The 2022 floods caused significant damage to sporting facilities across Murwillumbah and the broader Tweed region. Clubhouses were inundated, electrical systems destroyed, changerooms stripped and playing surfaces affected. For the clubs and community members who rely on these spaces for sport, fitness and connection, the impact extended well beyond the physical damage.
Over the 3 years that followed, Tweed Shire Council, supported by the Australian and NSW Governments, restored and upgraded a number of flood-affected sporting facilities across the Tweed. Each was rebuilt to a higher standard where funding allowed, with flood-resilient materials, raised electrical systems and improved accessibility built in.
Sport isn’t a luxury, it’s a barometer. It’s where routines return, where kids find their feet again, where adults remember who they are outside the flood recovery.
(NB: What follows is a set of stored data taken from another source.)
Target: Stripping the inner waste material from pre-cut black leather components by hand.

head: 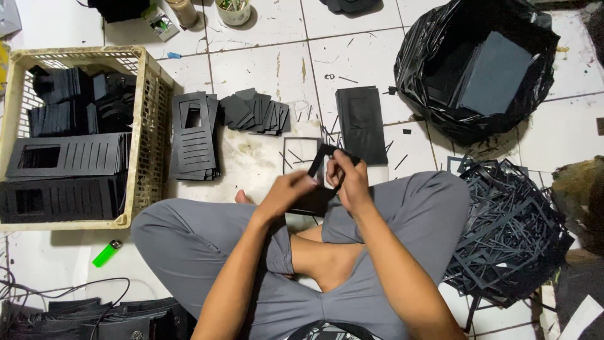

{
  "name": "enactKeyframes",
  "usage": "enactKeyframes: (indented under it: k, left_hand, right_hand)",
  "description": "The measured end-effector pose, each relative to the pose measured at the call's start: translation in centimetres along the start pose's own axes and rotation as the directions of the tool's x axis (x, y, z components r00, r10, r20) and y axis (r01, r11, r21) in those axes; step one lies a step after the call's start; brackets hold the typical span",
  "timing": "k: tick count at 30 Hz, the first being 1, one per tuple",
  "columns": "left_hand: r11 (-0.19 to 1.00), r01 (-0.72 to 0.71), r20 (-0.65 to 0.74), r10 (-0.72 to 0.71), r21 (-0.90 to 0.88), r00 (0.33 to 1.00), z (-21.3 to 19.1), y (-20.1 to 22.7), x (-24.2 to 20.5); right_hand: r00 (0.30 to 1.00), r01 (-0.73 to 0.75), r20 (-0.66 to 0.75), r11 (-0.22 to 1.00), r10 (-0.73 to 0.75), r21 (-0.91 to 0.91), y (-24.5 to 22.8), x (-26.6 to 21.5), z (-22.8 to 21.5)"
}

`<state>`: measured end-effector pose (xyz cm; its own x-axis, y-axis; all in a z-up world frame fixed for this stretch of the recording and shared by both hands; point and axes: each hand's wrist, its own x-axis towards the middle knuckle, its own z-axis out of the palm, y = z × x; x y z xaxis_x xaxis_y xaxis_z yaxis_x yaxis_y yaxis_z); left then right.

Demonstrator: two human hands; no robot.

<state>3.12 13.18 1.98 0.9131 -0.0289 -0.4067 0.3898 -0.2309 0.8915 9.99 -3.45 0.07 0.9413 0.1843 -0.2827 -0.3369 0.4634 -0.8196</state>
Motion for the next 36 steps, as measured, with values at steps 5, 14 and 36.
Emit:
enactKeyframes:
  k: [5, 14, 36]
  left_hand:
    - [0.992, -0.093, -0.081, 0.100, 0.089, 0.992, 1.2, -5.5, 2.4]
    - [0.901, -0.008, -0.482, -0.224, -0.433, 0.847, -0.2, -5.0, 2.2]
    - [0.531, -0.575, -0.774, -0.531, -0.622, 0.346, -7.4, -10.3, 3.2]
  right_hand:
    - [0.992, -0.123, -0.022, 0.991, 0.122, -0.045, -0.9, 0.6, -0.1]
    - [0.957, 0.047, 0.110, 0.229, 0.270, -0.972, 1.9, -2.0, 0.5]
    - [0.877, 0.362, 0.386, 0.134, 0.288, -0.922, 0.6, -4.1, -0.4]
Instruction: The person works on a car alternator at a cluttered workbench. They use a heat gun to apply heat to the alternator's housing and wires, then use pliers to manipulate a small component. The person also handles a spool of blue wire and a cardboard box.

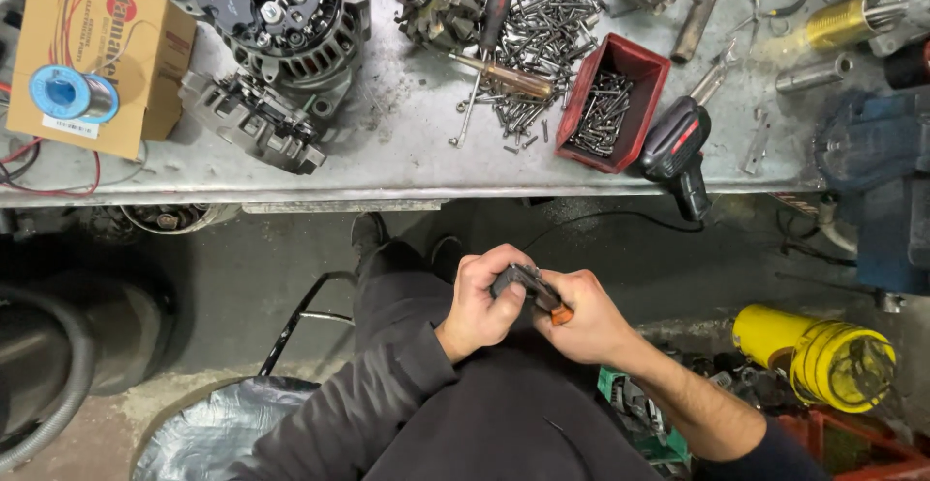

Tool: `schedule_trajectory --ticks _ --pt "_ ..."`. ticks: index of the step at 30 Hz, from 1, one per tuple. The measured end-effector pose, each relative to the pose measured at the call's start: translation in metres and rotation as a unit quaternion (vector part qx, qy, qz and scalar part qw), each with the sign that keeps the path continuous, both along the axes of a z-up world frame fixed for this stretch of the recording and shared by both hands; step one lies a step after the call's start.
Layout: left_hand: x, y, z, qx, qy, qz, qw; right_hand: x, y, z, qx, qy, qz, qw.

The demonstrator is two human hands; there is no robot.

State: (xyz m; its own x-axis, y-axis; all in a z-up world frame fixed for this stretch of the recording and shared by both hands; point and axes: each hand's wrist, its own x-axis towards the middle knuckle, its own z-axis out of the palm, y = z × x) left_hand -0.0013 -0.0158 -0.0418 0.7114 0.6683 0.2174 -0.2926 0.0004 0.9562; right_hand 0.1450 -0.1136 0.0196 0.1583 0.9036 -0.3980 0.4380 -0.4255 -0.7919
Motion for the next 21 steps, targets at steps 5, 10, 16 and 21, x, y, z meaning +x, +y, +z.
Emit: schedule_trajectory --ticks 5,10,16,21 --pt "-0.001 0.0 0.001 0.008 -0.008 0.018 1.0 -0.001 0.001 -0.003 0.028 0.013 0.005 0.999" --pt "-0.001 0.0 0.0 0.003 0.011 0.018 1.0 -0.002 -0.001 -0.007 0.03 0.042 -0.004 0.999" --pt "0.006 0.002 -0.005 0.01 0.015 0.062 0.998 -0.008 0.0 -0.019 0.032 0.09 -0.068 0.993" --pt "0.003 0.002 -0.002 0.007 0.021 0.065 0.998 -0.012 0.001 -0.021 0.029 0.088 -0.079 0.993"
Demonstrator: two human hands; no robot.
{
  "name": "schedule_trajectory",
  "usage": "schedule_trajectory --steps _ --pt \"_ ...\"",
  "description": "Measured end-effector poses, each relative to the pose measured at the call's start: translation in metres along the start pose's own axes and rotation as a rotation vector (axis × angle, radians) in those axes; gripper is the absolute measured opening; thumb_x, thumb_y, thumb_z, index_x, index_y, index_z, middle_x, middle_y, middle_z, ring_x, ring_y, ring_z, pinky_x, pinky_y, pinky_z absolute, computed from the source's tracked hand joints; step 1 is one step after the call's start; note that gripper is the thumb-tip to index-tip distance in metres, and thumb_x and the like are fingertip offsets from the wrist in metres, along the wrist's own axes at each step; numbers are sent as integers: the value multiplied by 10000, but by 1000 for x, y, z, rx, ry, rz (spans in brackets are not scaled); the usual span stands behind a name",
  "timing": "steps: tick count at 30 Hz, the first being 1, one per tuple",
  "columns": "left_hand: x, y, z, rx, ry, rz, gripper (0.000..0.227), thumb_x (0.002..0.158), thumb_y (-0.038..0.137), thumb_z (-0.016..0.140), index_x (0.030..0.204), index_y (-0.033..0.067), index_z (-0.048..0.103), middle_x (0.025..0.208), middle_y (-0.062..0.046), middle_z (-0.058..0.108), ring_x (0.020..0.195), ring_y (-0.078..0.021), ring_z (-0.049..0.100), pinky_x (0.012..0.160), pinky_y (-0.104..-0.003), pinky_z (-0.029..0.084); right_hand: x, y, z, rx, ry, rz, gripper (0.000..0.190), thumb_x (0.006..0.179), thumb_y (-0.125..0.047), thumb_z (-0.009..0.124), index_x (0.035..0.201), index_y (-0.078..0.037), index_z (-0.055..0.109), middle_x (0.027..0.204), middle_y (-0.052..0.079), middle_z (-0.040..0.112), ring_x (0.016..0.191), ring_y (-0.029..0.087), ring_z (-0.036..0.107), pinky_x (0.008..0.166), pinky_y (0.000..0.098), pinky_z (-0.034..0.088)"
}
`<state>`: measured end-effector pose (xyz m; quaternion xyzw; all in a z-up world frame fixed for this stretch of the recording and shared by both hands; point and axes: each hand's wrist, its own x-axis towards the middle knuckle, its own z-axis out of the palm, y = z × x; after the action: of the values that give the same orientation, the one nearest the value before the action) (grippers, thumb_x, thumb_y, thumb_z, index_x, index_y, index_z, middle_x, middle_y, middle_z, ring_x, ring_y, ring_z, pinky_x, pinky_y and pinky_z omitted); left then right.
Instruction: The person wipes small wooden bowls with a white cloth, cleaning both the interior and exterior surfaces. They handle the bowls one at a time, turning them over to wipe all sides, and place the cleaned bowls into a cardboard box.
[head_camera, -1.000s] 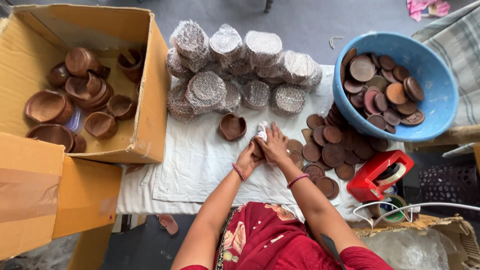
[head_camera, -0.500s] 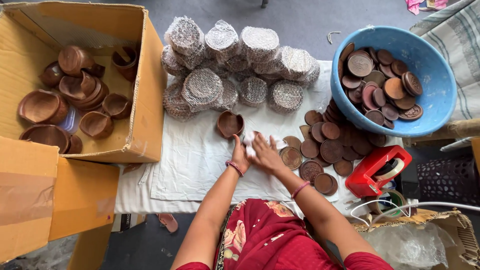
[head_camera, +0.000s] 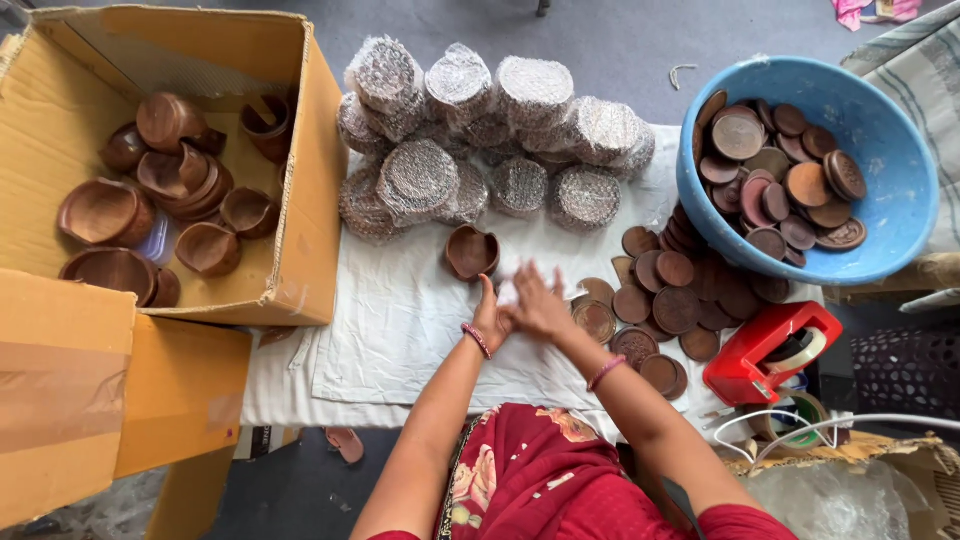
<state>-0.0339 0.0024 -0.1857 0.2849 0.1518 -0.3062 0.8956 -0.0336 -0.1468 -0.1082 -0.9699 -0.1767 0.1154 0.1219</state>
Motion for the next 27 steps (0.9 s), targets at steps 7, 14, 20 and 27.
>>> schedule_trajectory --steps 7,14,20,27 --pt "-25 20 41 -22 62 -42 907 913 823 364 1515 154 473 1367 -37 644 1160 -196 662 940 -388 562 1 -2 -17 -3 -23 -73 868 1001 -674 275 1575 -25 325 1668 142 257 1595 257 70 1201 589 -151" --pt "-34 29 58 -72 108 -34 853 905 789 355 1478 173 496 1361 -30 675 1187 -193 692 990 -376 556 -2 0 15 -154 27 -108 873 984 -690 306 1548 -27 361 1651 146 294 1577 247 98 1187 592 -137" --pt "22 -18 -29 -109 -91 0 910 999 830 314 1427 45 484 1251 -149 624 1114 -286 637 959 -444 557 9 8 11 -32 69 -9 837 986 -663 296 1538 -41 387 1646 143 314 1575 236 117 1190 614 -123" --pt "-37 30 56 -10 6 -80 1002 843 880 257 1430 110 514 1249 -98 686 1118 -252 674 937 -446 569 0 3 -21 -59 -1 -69 857 996 -677 250 1548 -34 371 1657 134 313 1598 246 107 1208 605 -120"
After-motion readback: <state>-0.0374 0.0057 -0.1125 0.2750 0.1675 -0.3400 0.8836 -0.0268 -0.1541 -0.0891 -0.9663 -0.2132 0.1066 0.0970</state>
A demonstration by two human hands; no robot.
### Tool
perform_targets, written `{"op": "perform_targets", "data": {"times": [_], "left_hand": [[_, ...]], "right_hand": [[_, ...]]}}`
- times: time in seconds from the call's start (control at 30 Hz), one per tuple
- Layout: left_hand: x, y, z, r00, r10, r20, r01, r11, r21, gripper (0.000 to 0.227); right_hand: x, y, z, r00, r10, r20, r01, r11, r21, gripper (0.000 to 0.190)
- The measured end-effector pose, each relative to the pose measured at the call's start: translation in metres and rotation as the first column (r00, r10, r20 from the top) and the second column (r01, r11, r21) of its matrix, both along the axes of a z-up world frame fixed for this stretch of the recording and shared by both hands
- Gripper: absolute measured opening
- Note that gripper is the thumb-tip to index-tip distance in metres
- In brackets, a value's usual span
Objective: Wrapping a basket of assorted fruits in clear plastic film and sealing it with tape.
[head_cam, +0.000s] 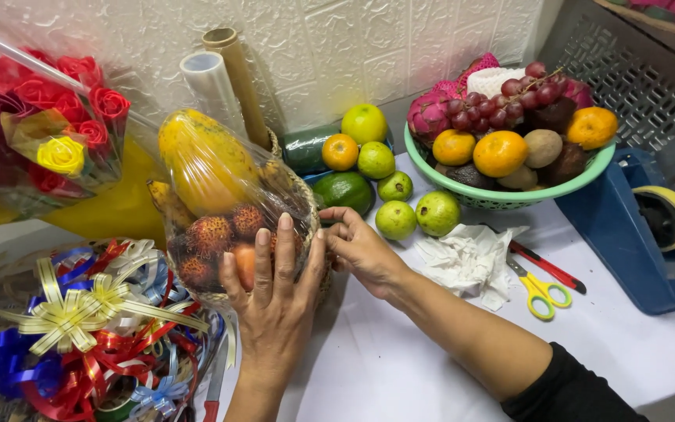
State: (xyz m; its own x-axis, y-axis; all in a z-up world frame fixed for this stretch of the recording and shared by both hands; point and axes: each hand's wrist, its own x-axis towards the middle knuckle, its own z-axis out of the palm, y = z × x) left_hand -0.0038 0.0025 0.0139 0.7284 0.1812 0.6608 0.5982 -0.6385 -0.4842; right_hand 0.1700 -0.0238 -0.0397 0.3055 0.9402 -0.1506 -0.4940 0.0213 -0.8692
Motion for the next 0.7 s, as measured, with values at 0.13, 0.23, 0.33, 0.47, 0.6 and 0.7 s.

When ovals and fields reopen, training nights resume, junior competitions restart and weekend games bring families back to the sidelines. For the Tweed’s sporting clubs, the completion of works at John Rabjones/Les Cave Ovals and Barrie Smith Fields marks more than the end of a construction program. It marks the return of something the community never stopped needing.
“Our sporting facilities program has reached clubs across the Tweed, and every upgrade follows the same principles: building back better, raising electrical systems above flood level, improving accessibility and creating more resilient spaces for players and communities. That consistency across so many sites is what makes the program significant. When Cyclone Alfred came through in 2025 and these facilities bounced back within days, that told us we got it right.”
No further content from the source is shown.